A ética demasiadamente humana no uso da inteligência artificial

Os fãs de Isaac Asimov e de literatura de ficção científica nunca pensariam que o uso de robôs ou outros sistemas de inteligência artificial se tornaria tão real. Robôs conversacionais (chatbot) são cada vez mais comuns no atendimento ao cliente. Começam a ser adquiridos e treinados os robôs-cachorros (robot dog). A aplicação da inteligência artificial passa a ser fundamental na cadeia produtiva, na personalização da experiência humana com produtos e serviços, na prevenção a fraudes e na análise de padrões, comportamentos e dados para a elaboração de previsões mais acuradas e para a tomada de decisões mais precisas.

Ao mesmo tempo, nota-se uma preocupação focada na excessiva independência das máquinas, uma exagerada preocupação com a revolta dos robôs, como se a existência da máquina inteligente, por si só, pudesse nos levar à extinção das espécies. Nessa discussão sobre a inteligência artificial, deve-se considerar um equilíbrio adequado de riscos e oportunidades e não exagerar nas previsões apocalípticas. A inteligência artificial veio para ficar.

Estão em pauta no cenário internacional debates para uma adequada ponderação do que é aceitável ou não para o uso da inteligência artificial, questões éticas pautadas na conformação de vieses dos sistemas treinados e usados por pessoas, com a preocupação da ausência de transparência e explicabilidade plena quanto à caixa-preta de seu desenvolvimento e de seu funcionamento.
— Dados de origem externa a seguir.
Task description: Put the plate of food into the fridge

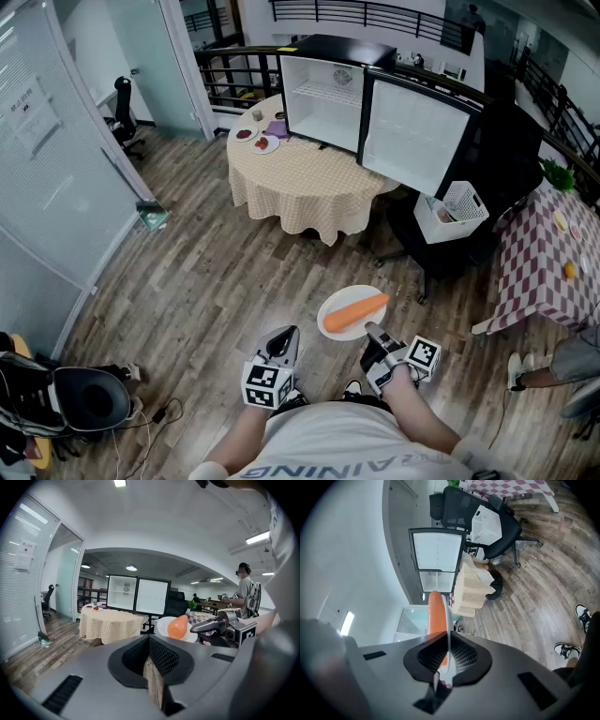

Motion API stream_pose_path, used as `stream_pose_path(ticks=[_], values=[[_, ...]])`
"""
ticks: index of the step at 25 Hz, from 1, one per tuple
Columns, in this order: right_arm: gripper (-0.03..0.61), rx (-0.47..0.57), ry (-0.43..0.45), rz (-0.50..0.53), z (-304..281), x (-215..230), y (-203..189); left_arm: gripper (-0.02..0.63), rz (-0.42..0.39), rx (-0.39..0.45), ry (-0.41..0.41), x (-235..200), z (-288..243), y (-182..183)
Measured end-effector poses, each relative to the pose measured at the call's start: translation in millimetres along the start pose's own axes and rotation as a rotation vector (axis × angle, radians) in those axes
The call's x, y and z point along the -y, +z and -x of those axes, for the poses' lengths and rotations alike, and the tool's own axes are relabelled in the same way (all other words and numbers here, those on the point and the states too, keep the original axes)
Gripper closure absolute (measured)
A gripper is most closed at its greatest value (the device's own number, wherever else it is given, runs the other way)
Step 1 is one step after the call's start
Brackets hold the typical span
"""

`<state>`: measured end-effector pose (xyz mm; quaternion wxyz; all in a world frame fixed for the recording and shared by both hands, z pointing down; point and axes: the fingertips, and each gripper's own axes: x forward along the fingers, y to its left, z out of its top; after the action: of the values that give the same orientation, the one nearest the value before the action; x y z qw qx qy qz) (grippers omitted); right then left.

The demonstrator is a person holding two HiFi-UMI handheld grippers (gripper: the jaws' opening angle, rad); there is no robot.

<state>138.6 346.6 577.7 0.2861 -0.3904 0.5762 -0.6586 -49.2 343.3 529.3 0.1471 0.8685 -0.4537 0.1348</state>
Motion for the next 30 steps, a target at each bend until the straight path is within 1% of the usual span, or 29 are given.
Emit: stream_pose_path(ticks=[7,14,22,30], values=[[0.545,0.001,-0.001,0.005,1,-4,1,0.606,0.011,0.001,-0.008,1,0,5],[0.545,-0.003,-0.004,0.021,-6,-5,-3,0.606,0.02,-0.006,-0.011,-1,3,0],[0.545,-0.007,0.002,0.018,-18,-7,-15,0.606,0.041,-0.006,0.006,-20,14,-6],[0.545,-0.006,-0.002,0.012,-34,-6,-41,0.606,0.063,0.009,0.009,-45,32,-13]])
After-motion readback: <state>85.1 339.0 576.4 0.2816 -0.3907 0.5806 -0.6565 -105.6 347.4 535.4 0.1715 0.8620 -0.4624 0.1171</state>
Foca-se também a alimentação, qualidade e uso dos dados coletados.

Nesses debates que levam a uma corrida de protagonistas ao redor do mundo, por pesquisa, desenvolvimento e regulação, é comum notar uma tentativa de conceituação dessa inteligência artificial, em relação à qual se possam estabelecer os parâmetros jurídicos aplicáveis, definir fundamentos, garantir o cumprimento de valores e princípios éticos comuns, prescrever direitos e deveres e ponderar graus de riscos, entre vedados e permitidos com rígida governança ou permitidos, desde que previamente informados, e sua consequente responsabilidade nas esferas penal, administrativa e criminal.
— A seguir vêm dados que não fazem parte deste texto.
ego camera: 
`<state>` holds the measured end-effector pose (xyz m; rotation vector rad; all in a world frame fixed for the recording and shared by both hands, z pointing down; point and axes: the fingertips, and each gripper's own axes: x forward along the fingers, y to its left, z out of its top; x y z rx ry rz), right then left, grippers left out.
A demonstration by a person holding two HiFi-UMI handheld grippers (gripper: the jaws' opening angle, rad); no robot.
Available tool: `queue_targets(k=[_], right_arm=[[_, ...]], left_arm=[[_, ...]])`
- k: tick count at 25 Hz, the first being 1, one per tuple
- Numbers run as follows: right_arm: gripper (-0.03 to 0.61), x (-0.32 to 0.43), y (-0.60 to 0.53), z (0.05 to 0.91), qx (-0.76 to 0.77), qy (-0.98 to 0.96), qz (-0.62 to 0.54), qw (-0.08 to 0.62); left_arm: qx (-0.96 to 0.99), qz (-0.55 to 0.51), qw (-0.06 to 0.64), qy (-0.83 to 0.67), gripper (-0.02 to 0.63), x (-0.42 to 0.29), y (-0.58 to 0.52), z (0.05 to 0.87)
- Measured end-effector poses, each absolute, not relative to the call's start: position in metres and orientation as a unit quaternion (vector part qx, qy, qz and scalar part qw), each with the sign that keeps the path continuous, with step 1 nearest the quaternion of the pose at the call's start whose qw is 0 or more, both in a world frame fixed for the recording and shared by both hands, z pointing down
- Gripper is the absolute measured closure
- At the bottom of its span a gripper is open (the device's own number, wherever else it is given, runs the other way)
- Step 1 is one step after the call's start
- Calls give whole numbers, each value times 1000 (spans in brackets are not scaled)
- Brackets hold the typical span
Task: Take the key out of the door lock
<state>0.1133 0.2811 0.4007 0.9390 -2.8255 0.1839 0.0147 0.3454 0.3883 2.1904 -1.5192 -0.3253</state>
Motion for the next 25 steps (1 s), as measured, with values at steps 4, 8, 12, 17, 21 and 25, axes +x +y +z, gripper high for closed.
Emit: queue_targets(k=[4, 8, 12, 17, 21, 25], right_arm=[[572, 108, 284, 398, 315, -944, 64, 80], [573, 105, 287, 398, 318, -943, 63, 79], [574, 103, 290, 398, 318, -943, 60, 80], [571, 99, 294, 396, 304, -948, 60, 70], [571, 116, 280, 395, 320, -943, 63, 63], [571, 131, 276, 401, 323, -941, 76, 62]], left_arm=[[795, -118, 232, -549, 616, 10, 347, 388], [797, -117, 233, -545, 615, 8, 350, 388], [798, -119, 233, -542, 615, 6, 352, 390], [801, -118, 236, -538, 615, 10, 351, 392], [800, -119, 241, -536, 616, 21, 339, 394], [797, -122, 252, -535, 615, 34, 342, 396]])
Essa conceituação da inteligência artificial, vale notar, não se reduz ao chat GPT, mas inclui um conjunto amplo e variado de sistemas de softwares hardwares, com diversos graus de autonomia, focado em aprendizado, planejamento, processamento dos dados e atuação perceptiva e sensorial da máquina.

Entre as preocupações éticas com o uso da inteligência artificial, nota-se que muitos problemas surgidos são humanos, demasiadamente humanos, refletidos no conhecimento e na atuação autônoma das máquinas.
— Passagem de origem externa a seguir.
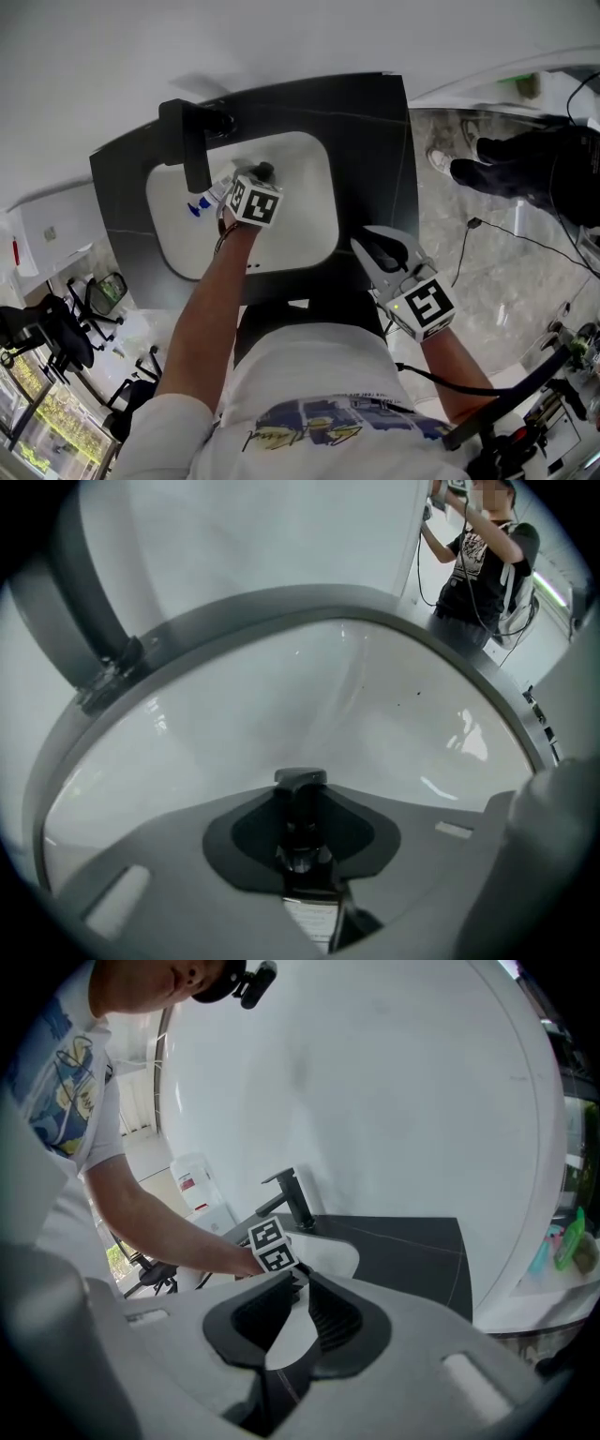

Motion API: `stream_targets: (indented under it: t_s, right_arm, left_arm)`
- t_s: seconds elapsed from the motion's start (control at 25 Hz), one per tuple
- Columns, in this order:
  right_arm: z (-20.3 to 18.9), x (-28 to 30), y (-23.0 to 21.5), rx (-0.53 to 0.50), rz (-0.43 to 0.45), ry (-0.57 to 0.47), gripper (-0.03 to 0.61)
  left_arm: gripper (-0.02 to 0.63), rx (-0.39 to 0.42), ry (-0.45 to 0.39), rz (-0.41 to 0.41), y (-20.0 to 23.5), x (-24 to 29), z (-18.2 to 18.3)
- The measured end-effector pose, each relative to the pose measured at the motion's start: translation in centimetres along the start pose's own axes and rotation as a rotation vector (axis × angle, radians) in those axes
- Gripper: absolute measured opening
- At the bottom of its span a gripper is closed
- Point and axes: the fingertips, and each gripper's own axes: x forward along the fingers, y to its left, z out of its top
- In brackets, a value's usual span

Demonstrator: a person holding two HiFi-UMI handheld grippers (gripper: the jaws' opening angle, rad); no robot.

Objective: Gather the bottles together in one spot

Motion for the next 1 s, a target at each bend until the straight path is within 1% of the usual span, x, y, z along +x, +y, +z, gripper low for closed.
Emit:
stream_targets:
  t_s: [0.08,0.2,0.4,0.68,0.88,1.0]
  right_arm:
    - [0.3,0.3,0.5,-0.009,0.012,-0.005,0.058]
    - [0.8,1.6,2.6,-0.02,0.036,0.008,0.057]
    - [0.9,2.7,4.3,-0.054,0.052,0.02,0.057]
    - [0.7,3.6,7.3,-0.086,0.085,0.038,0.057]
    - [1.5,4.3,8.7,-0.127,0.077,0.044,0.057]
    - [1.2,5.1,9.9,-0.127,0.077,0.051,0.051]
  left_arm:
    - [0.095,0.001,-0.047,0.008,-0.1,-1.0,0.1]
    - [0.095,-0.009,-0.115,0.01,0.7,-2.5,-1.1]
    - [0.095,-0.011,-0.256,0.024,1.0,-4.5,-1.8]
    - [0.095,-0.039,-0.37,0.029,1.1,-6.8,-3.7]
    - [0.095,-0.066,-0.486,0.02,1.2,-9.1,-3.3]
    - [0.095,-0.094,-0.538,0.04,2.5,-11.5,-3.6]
Carregam preconceitos e vieses inconscientes de pessoas humanas que desenvolvem, fornecem e operam a inteligência artificial, escolhendo, inclusive, o modo de selecionar e aplicar sua rica base de dados. Trazem aspectos discriminatórios definidos pelo ser humano que afrontam, muitas vezes, a lógica comum de igualdade, liberdade e dignidade humana, entre outros, estabelecendo uma seleção social inadequada, ilegítima e injusta de quem pode ou não se servir de determinados serviços, frequentar determinados locais ou praticar determinadas condutas. Estamos a ver que todas as questões éticas que surgem, portanto, não são próprias da inteligência artificial, mas do ser humano que dela se aproveita. Não resolve, portanto, demonizar a inteligência artificial ou construir, a partir dela, os cenários apocalípticos. O pecado continuará a ser humano, demasiadamente humano.